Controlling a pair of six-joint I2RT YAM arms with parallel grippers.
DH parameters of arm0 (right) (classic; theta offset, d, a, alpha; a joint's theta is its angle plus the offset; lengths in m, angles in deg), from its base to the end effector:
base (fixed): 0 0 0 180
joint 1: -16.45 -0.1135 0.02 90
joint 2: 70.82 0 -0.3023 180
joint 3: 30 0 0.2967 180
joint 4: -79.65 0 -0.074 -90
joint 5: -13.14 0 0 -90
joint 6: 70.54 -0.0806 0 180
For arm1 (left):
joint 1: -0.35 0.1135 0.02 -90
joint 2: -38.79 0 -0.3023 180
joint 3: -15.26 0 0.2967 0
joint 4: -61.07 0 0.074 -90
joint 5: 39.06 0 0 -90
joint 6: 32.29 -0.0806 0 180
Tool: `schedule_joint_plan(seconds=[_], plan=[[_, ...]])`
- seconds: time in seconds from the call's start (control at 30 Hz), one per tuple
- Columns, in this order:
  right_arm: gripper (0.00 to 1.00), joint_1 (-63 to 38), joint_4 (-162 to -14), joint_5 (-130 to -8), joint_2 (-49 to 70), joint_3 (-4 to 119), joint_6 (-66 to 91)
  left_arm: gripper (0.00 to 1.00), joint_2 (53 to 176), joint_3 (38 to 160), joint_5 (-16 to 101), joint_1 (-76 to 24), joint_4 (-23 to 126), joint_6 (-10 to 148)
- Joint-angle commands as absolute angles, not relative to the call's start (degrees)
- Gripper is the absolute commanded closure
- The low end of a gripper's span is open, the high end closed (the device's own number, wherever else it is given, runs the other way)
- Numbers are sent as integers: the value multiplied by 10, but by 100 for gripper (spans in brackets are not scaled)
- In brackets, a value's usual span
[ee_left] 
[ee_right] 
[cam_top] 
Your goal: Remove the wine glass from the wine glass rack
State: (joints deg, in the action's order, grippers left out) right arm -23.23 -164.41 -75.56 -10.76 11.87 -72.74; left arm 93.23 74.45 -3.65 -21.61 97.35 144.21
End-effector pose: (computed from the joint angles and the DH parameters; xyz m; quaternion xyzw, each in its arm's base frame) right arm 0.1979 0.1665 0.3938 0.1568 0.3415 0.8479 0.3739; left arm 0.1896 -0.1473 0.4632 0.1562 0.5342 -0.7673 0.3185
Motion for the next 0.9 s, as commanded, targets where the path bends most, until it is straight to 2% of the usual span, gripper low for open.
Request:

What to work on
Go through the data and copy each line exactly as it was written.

Solution
Controlling a pair of six-joint I2RT YAM arms with parallel grippers.
DH parameters of arm0 (right) (classic; theta offset, d, a, alpha; a joint's theta is its angle plus the offset; lengths in m, angles in deg), from its base to the end effector:
base (fixed): 0 0 0 180
joint 1: -16.45 -0.1135 0.02 90
joint 2: 70.82 0 -0.3023 180
joint 3: 30 0 0.2967 180
joint 4: -79.65 0 -0.074 -90
joint 5: -13.14 0 0 -90
joint 6: 70.54 -0.0806 0 180
For arm1 (left):
joint 1: -0.35 0.1135 0.02 -90
joint 2: -38.79 0 -0.3023 180
joint 3: -15.26 0 0.2967 0
joint 4: -61.07 0 0.074 -90
joint 5: 39.06 0 0 -90
joint 6: 32.29 -0.0806 0 180
Tool: `schedule_joint_plan(seconds=[_], plan=[[_, ...]])`
- seconds: time in seconds from the call's start (control at 30 Hz), one per tuple
- Columns, in this order:
  right_arm: gripper (0.00 to 1.00), joint_1 (-63 to 38), joint_4 (-162 to -14), joint_5 (-130 to -8), joint_2 (-49 to 70), joint_3 (-4 to 119), joint_6 (-66 to 91)
  left_arm: gripper (0.00 to 1.00), joint_2 (53 to 176), joint_3 (38 to 160), joint_5 (-16 to 101), joint_1 (-76 to 24), joint_4 (-23 to 126), joint_6 (-10 to 148)
- Joint-angle commands as absolute angles, not relative to the call's start (degrees)
- Gripper is the absolute commanded closure
- The low end of a gripper's span is open, the high end closed (the device's own number, wherever else it is given, runs the other way)
- Numbers are sent as integers: the value multiplied by 10, but by 100 for gripper (spans in brackets are not scaled)
- In brackets, a value's usual span
[ee_left] 
[ee_right] 
[cam_top] 
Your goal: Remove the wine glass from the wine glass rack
State: (joints deg, in the action's order, grippers left out) right arm -23.23 -164.41 -75.56 -10.76 11.87 -72.74; left arm 93.23 74.45 -3.65 -21.61 97.35 144.21
End-effector pose: (computed from the joint angles and the DH parameters; xyz m; quaternion xyzw, each in its arm's base frame) right arm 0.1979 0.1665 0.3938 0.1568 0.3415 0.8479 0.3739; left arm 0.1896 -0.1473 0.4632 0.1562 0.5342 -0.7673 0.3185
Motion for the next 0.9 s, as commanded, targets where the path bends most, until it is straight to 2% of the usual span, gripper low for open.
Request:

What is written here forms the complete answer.